Explainable Semantic Segmentation Of Organs In Laparoscopic Hysterectomy Using Transfer Learning, Ensembles, And Vision Transformers
DOI:
https://doi.org/10.64252/n9dwkx40Keywords:
Laparoscopic Hysterectomy; Deep Learning; Semantic Segmentation; Transfer Learning; Ensemble Learning; Vision Transformer; Explainable Artificial Intelligence.Abstract
Purpose: To develop and evaluate a clinically oriented semantic-segmentation framework that delineates the ureter, uterine artery, and pelvic nerves in laparoscopic hysterectomy. Methods: We analyzed the publicly available, de-identified UD Ureter–Uterine Artery–Nerve dataset (586 RGB images) with expert multiclass masks. Images were resized to 128×128 and intensities normalized.
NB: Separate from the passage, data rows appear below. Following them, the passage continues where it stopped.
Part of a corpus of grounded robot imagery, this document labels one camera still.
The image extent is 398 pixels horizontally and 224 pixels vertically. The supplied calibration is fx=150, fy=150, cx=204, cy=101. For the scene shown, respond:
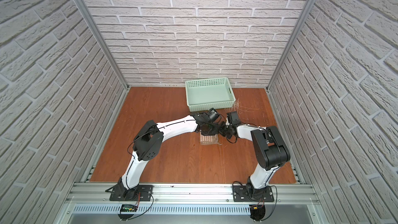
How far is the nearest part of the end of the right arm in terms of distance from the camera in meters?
0.74

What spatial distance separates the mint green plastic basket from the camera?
105cm

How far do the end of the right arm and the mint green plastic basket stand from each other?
0.65 ft
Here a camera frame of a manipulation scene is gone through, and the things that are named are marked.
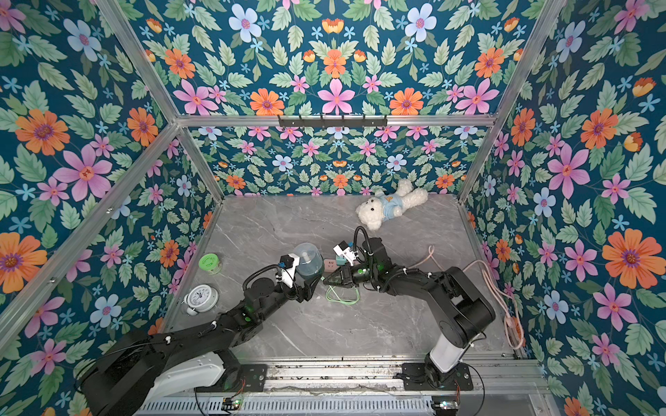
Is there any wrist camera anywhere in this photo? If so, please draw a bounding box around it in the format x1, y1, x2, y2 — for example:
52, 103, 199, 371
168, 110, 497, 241
277, 253, 300, 289
334, 240, 358, 266

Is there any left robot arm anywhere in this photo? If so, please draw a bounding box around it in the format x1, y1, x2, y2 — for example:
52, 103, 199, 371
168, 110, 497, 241
76, 265, 322, 415

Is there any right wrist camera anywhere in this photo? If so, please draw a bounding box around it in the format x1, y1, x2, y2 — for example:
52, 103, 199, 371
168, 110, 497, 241
334, 240, 358, 266

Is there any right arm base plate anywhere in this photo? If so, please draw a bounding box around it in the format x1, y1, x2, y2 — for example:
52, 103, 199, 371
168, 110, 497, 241
395, 363, 473, 392

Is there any white alarm clock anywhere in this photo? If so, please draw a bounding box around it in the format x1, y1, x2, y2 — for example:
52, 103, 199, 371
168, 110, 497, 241
184, 284, 220, 317

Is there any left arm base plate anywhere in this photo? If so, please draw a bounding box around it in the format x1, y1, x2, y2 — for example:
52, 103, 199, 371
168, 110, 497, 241
222, 364, 268, 393

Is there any green charging cable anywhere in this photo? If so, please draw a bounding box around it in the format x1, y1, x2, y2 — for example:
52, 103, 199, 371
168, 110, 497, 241
324, 283, 361, 306

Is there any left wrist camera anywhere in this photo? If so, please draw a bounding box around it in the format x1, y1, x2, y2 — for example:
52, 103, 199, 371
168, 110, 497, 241
277, 253, 300, 289

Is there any green tape roll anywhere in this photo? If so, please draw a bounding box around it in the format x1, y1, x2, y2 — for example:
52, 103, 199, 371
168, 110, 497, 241
199, 253, 221, 275

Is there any pink power strip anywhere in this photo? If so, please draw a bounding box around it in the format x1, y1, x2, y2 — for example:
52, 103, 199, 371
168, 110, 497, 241
323, 259, 338, 274

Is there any white teddy bear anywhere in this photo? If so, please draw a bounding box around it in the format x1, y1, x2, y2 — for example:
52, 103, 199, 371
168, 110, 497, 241
356, 179, 428, 231

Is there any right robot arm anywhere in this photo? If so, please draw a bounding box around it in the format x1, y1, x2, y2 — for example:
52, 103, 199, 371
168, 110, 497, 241
323, 226, 496, 389

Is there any black hook rail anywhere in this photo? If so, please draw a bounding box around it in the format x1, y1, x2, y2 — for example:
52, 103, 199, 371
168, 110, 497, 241
277, 115, 389, 128

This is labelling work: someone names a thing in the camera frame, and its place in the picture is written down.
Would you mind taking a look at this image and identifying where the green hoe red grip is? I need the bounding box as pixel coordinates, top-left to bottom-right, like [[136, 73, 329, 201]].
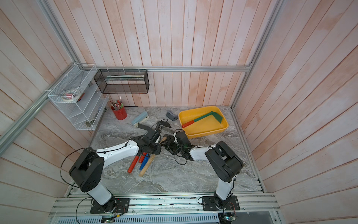
[[181, 111, 223, 128]]

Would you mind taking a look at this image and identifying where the white wire mesh shelf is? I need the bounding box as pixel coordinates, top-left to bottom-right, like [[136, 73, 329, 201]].
[[48, 63, 109, 131]]

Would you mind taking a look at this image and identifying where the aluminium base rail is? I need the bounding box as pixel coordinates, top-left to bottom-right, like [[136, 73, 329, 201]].
[[49, 192, 280, 217]]

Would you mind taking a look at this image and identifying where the speckled hoe red grip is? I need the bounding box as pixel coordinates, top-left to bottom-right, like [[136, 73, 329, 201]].
[[139, 119, 171, 163], [127, 123, 154, 174]]

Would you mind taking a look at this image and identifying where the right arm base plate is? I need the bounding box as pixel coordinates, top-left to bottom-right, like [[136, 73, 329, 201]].
[[201, 195, 240, 211]]

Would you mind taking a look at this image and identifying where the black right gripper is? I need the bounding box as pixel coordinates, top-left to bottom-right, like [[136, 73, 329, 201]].
[[160, 138, 185, 155]]

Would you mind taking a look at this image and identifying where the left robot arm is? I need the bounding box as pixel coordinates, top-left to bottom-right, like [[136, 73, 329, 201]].
[[69, 129, 161, 212]]

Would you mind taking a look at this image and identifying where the wooden handle hoe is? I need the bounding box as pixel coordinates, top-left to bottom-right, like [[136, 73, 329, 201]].
[[139, 154, 156, 177]]

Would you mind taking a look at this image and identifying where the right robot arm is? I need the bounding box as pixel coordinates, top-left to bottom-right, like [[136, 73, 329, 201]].
[[161, 131, 244, 204]]

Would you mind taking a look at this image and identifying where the black wire mesh basket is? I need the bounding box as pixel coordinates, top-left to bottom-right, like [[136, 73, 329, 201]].
[[94, 68, 150, 94]]

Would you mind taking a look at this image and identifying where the speckled hoe inner red grip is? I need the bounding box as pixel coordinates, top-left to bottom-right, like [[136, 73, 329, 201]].
[[139, 119, 171, 163]]

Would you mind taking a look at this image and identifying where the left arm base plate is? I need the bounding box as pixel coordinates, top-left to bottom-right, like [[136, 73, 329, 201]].
[[90, 198, 130, 214]]

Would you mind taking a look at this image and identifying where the yellow plastic storage box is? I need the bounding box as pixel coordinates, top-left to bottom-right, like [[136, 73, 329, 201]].
[[179, 106, 228, 139]]

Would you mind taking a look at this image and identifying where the tape roll on shelf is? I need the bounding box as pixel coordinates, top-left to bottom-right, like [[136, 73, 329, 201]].
[[61, 89, 80, 102]]

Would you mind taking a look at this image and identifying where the red metal pencil cup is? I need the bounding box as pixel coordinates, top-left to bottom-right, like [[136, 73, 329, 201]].
[[112, 107, 127, 120]]

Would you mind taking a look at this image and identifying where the speckled hoe outer red grip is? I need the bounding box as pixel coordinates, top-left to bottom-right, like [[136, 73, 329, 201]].
[[127, 123, 154, 174]]

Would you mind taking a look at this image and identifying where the light blue stapler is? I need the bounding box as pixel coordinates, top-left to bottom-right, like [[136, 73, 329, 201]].
[[131, 111, 149, 127]]

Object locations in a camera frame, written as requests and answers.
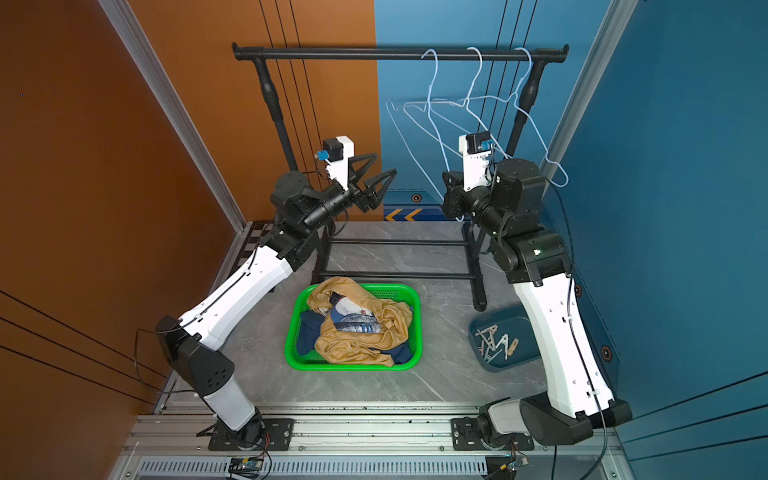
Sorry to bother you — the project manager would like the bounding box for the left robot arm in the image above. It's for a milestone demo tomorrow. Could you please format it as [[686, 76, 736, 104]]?
[[155, 154, 397, 448]]

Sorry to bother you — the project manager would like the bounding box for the cream yellow clothespin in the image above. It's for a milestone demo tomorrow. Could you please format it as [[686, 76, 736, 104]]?
[[505, 338, 519, 358]]

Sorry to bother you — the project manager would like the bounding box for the navy blue t-shirt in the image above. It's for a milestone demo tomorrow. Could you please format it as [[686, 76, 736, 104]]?
[[296, 310, 412, 365]]

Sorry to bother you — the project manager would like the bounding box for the green circuit board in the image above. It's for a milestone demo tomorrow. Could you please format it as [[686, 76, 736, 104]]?
[[226, 456, 267, 480], [499, 455, 530, 477]]

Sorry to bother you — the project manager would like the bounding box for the left green circuit board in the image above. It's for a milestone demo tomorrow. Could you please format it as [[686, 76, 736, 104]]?
[[226, 456, 267, 480]]

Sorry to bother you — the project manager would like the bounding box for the teal plastic tub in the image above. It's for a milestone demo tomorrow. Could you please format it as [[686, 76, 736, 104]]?
[[468, 305, 540, 373]]

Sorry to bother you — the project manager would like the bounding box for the green plastic basket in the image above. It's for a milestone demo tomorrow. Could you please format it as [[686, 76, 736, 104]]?
[[285, 284, 423, 371]]

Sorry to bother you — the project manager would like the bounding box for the white clothespin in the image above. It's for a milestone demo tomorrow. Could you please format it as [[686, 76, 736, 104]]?
[[489, 324, 509, 360]]

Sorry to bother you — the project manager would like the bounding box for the light blue hanger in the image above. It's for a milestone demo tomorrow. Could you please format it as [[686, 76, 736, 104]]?
[[468, 45, 570, 189]]

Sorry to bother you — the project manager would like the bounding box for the pale green clothespin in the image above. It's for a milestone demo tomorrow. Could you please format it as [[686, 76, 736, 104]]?
[[476, 326, 496, 347]]

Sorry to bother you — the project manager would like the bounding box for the right green circuit board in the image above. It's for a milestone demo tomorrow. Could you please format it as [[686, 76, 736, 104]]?
[[499, 455, 530, 477]]

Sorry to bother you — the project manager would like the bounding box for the black clothes rack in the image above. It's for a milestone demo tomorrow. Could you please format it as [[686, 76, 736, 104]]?
[[231, 42, 569, 313]]

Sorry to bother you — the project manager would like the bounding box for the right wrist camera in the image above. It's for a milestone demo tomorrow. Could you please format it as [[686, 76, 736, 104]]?
[[459, 131, 493, 192]]

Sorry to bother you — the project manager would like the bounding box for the white wire hanger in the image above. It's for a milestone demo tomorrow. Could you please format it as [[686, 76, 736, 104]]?
[[385, 48, 459, 203], [400, 46, 485, 127]]

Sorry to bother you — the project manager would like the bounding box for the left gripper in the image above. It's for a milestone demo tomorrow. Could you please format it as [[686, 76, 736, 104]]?
[[298, 152, 390, 238]]

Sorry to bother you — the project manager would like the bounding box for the beige clothespin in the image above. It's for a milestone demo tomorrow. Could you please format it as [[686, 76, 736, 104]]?
[[480, 341, 499, 363]]

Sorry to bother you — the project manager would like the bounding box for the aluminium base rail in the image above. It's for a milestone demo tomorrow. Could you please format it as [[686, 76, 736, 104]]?
[[109, 401, 633, 479]]

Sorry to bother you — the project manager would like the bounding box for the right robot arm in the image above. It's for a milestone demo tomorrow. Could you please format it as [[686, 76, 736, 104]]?
[[442, 158, 632, 446]]

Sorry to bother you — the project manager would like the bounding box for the black white checkerboard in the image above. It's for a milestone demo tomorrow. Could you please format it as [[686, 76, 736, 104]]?
[[247, 221, 270, 246]]

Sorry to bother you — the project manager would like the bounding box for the yellow printed t-shirt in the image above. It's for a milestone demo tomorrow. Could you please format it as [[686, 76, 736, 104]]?
[[307, 277, 414, 367]]

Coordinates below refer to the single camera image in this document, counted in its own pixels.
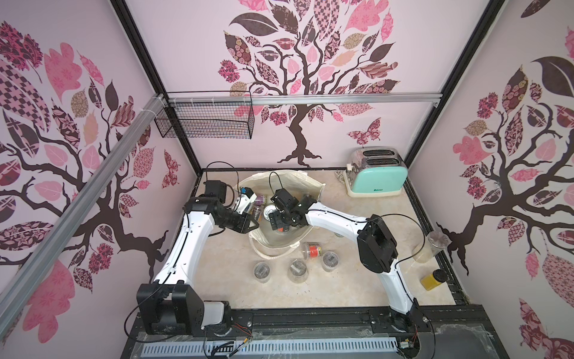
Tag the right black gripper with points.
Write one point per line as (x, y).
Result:
(278, 217)

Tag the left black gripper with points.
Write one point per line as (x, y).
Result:
(244, 220)

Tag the cream canvas tote bag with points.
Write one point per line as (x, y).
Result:
(270, 244)

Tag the red label jar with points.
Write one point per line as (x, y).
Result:
(311, 250)

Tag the clear seed jar striped lid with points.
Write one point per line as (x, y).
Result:
(298, 271)

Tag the clear seed jar dark lid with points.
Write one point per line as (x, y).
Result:
(330, 261)

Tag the clear seed jar grey lid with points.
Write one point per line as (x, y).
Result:
(262, 272)

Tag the clear jar sandy contents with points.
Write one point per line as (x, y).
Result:
(435, 242)

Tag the yellow label seed jar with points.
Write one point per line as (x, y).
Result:
(434, 280)

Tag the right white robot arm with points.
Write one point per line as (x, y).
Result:
(376, 246)

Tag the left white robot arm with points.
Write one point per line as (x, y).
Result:
(169, 305)

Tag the silver tin can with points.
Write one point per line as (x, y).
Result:
(268, 210)

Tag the purple label small jar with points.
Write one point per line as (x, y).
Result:
(257, 210)

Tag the mint green toaster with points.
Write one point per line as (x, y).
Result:
(375, 172)

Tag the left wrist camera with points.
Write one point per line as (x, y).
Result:
(246, 200)

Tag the black wire basket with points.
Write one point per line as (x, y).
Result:
(207, 115)

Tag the aluminium rail left wall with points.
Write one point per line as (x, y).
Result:
(28, 278)

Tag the aluminium rail wall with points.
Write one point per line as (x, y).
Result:
(309, 98)
(28, 278)

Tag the white slotted cable duct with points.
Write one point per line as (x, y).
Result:
(284, 348)

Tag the aluminium rail back wall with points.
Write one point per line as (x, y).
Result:
(309, 98)

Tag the black base frame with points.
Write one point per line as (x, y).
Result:
(460, 331)

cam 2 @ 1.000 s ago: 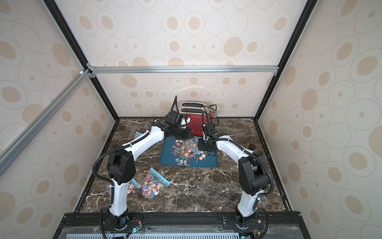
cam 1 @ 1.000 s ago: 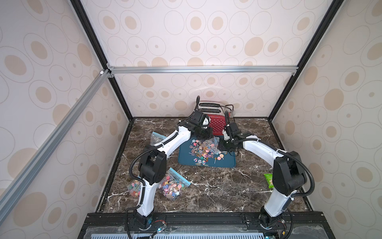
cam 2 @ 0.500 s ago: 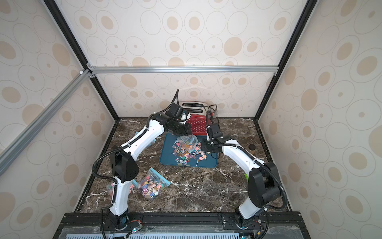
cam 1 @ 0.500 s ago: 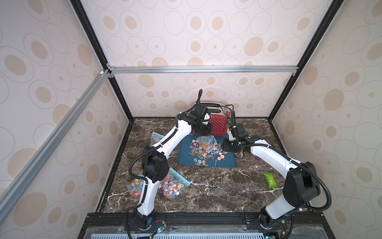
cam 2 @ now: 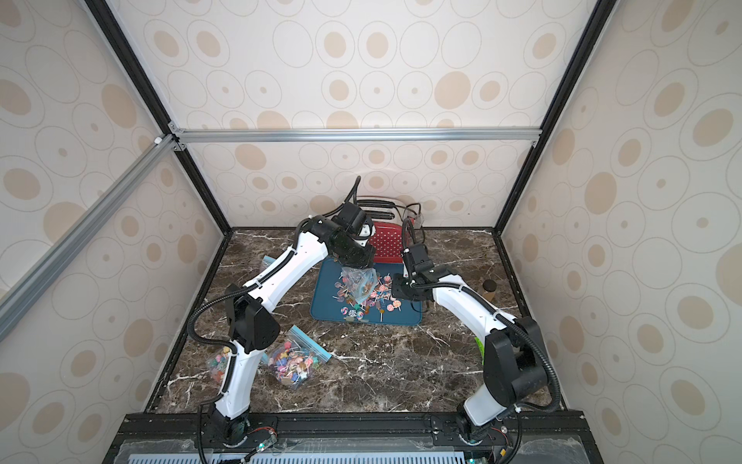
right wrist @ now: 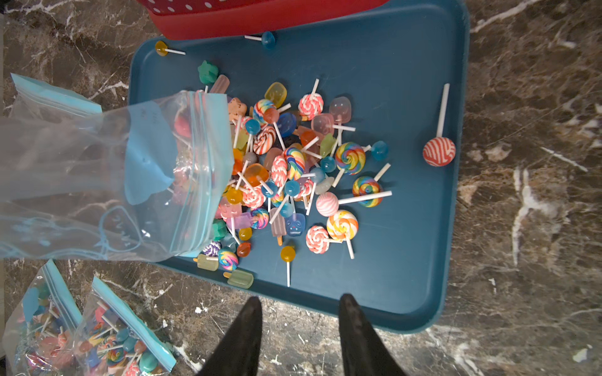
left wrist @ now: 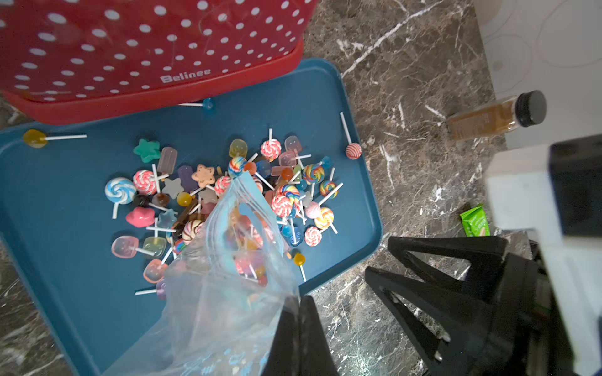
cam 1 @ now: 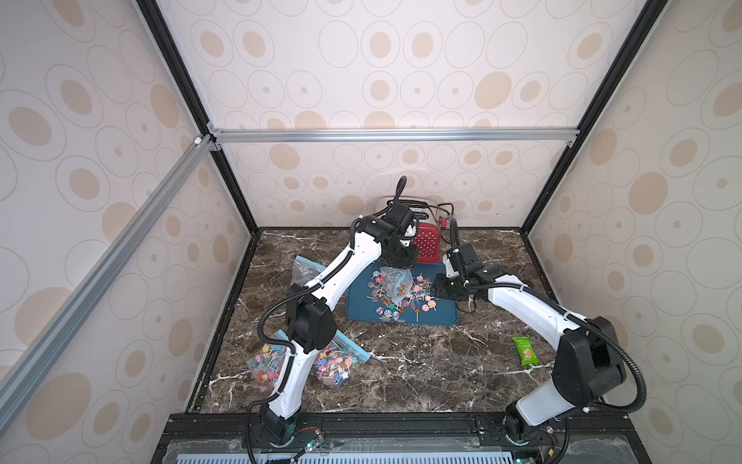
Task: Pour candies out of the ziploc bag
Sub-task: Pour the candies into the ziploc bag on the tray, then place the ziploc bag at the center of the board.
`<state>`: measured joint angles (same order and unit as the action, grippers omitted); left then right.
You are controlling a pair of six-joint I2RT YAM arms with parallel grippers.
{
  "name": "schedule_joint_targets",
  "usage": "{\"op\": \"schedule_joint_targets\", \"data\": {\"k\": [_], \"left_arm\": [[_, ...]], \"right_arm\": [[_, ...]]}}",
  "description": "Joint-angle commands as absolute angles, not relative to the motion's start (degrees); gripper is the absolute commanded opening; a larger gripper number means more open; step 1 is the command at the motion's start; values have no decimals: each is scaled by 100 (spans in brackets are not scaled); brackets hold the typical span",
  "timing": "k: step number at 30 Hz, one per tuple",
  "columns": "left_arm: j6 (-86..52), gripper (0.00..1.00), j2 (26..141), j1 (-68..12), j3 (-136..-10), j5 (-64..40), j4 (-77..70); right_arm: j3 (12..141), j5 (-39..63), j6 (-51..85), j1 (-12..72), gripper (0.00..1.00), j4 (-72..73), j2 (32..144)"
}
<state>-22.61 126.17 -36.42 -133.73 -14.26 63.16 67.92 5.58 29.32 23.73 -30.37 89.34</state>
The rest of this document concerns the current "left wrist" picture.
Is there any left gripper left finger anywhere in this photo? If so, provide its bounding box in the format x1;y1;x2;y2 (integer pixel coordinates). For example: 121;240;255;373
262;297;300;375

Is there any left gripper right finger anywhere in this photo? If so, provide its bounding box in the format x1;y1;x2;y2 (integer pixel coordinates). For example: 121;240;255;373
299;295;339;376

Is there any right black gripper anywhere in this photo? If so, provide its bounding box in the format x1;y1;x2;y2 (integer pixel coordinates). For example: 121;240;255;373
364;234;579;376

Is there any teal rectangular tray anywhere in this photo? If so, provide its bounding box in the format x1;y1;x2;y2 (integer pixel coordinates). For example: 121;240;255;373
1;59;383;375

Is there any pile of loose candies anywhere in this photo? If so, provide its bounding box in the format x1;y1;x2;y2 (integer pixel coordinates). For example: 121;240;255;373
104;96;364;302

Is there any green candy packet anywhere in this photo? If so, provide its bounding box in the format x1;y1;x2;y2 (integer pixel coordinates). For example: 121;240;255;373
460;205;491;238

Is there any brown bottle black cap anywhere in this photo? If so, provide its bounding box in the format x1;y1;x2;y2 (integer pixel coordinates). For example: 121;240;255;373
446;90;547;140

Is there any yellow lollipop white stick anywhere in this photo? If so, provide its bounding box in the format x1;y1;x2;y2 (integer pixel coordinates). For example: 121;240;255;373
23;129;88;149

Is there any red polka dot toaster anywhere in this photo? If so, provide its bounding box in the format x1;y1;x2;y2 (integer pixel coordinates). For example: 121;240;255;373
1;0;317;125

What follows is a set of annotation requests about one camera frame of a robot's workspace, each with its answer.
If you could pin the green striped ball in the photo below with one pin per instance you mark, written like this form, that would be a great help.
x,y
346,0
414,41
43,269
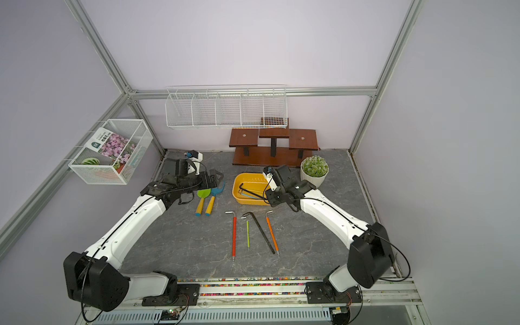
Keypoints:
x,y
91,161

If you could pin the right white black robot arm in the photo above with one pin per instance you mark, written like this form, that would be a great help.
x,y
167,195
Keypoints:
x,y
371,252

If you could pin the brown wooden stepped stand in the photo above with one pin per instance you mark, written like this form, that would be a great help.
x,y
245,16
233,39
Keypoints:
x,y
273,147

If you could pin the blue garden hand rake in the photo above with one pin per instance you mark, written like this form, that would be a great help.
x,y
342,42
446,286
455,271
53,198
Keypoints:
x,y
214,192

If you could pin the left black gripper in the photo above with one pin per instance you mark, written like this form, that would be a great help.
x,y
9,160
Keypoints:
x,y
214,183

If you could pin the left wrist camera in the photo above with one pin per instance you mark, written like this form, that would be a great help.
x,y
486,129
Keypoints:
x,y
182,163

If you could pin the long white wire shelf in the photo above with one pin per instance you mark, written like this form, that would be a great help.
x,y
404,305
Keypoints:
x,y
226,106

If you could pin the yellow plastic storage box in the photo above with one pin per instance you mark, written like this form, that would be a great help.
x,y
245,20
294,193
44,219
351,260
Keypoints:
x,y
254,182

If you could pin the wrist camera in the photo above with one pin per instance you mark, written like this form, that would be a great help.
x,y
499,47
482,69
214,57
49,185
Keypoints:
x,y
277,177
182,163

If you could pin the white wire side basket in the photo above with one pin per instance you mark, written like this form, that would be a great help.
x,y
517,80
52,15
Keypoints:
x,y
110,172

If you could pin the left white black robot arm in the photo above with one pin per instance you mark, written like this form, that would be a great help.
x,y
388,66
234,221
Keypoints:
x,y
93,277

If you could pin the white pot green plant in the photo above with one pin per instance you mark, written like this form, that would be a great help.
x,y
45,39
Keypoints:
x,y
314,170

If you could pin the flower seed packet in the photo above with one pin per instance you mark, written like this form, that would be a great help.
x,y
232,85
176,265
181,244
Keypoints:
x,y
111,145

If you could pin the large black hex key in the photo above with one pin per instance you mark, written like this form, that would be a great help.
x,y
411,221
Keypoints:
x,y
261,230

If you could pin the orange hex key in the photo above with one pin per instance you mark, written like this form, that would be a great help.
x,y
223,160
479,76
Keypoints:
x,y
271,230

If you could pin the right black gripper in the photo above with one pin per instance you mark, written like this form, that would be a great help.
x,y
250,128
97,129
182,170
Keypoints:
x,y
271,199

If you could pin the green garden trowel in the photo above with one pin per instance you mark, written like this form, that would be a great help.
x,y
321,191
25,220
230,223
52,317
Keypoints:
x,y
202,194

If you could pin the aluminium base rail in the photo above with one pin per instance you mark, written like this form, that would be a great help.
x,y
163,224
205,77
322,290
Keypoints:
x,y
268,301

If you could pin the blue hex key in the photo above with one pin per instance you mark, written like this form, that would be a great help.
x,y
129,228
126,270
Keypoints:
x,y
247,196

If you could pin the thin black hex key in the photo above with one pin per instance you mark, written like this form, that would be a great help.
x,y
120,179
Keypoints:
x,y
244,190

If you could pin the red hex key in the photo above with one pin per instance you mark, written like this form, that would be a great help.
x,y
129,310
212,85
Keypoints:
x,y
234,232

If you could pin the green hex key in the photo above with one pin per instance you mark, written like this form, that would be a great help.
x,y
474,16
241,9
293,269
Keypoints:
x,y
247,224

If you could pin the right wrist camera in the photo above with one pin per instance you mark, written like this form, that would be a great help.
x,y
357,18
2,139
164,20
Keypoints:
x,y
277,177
We trained six transfer-learning U-Net backbones (VGG16, ResNet50, MobileNetV2, EfficientNet-B0, Inception-ResNetV2, MultiResUNet), a Vision Transformer (ViT), and a weighted soft-probability ensemble of OrganFocus U-Net, a baseline U-Net, and the ViT. Augmentation (flips, small rotations, mild intensity changes, elastic deformations) was applied to the training split only; all augmented variants of an image remained within the same split. An 80/10/10 image-level split (train/validation/test) with class balance was used. The primary metric was mean Intersection-over-Union (mIoU). Ninety-five percent confidence intervals (95% CI) were computed by non-parametric bootstrap over test images (≥5,000 resamples; percentile method). Results: The best transfer-learning backbone (VGG16) achieved mIoU 76.85% (95% CI: 73.71–79.76%). The ViT achieved 84.00% (95% CI: 81.52–85.35%). The weight-optimized ensemble reached 86.57% (95% CI: 84.49–87.99%). Grad-CAM heatmaps showed anatomically coherent focus across models. Conclusions: Combining complementary inductive biases from convolutional encoders and Transformers via a weighted ensemble yields high-accuracy segmentation on clinically acquired laparoscopic images, while Grad-CAM supports case-level interpretability. Future work will profile compute/throughput and validate on multi-institutional data and surgical videos.